[Opening Information shown section]

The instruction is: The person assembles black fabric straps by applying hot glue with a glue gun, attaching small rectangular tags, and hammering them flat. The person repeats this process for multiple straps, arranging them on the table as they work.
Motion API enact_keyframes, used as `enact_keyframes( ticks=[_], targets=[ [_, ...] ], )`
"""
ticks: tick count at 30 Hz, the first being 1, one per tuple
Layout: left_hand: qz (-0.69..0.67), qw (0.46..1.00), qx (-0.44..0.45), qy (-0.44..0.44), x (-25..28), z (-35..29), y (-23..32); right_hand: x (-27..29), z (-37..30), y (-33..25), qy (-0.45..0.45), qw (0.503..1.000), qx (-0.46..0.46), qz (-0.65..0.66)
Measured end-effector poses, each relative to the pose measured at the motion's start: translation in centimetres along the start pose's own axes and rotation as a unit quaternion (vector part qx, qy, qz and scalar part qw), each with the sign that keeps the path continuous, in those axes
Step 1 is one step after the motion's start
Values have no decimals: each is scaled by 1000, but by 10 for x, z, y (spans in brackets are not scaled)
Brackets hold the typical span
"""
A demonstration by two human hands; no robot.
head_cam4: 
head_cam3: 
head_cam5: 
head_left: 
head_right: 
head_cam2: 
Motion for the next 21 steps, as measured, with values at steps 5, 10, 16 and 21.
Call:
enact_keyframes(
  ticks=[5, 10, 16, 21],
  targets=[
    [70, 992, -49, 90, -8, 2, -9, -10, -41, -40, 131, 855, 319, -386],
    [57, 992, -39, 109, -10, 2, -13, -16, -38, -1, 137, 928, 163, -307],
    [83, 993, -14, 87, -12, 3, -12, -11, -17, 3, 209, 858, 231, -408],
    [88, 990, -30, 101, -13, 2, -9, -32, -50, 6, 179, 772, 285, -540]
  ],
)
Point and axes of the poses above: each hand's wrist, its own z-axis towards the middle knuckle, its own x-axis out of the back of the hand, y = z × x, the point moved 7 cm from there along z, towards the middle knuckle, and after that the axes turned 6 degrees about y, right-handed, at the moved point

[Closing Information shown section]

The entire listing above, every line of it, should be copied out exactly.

## [Expected answer]
The instruction is: The person assembles black fabric straps by applying hot glue with a glue gun, attaching small rectangular tags, and hammering them flat. The person repeats this process for multiple straps, arranging them on the table as they work.
Motion API enact_keyframes, used as `enact_keyframes( ticks=[_], targets=[ [_, ...] ], )`
"""
ticks: tick count at 30 Hz, the first being 1, one per tuple
Layout: left_hand: qz (-0.69..0.67), qw (0.46..1.00), qx (-0.44..0.45), qy (-0.44..0.44), x (-25..28), z (-35..29), y (-23..32); right_hand: x (-27..29), z (-37..30), y (-33..25), qy (-0.45..0.45), qw (0.503..1.000), qx (-0.46..0.46), qz (-0.65..0.66)
Measured end-effector poses, each relative to the pose measured at the motion's start: translation in centimetres along the start pose's own axes and rotation as a unit quaternion (vector part qx, qy, qz and scalar part qw), each with the sign that keeps the path continuous, in those axes
Step 1 is one step after the motion's start
Values have no decimals: each is scaled by 1000, but by 10 for x, z, y (spans in brackets are not scaled)
Brackets hold the typical span
"""
A demonstration by two human hands; no robot.
head_cam4: 
head_cam3: 
head_cam5: 
head_left: 
head_right: 
head_cam2: 
Motion for the next 21 steps, as measured, with values at steps 5, 10, 16 and 21.
Call:
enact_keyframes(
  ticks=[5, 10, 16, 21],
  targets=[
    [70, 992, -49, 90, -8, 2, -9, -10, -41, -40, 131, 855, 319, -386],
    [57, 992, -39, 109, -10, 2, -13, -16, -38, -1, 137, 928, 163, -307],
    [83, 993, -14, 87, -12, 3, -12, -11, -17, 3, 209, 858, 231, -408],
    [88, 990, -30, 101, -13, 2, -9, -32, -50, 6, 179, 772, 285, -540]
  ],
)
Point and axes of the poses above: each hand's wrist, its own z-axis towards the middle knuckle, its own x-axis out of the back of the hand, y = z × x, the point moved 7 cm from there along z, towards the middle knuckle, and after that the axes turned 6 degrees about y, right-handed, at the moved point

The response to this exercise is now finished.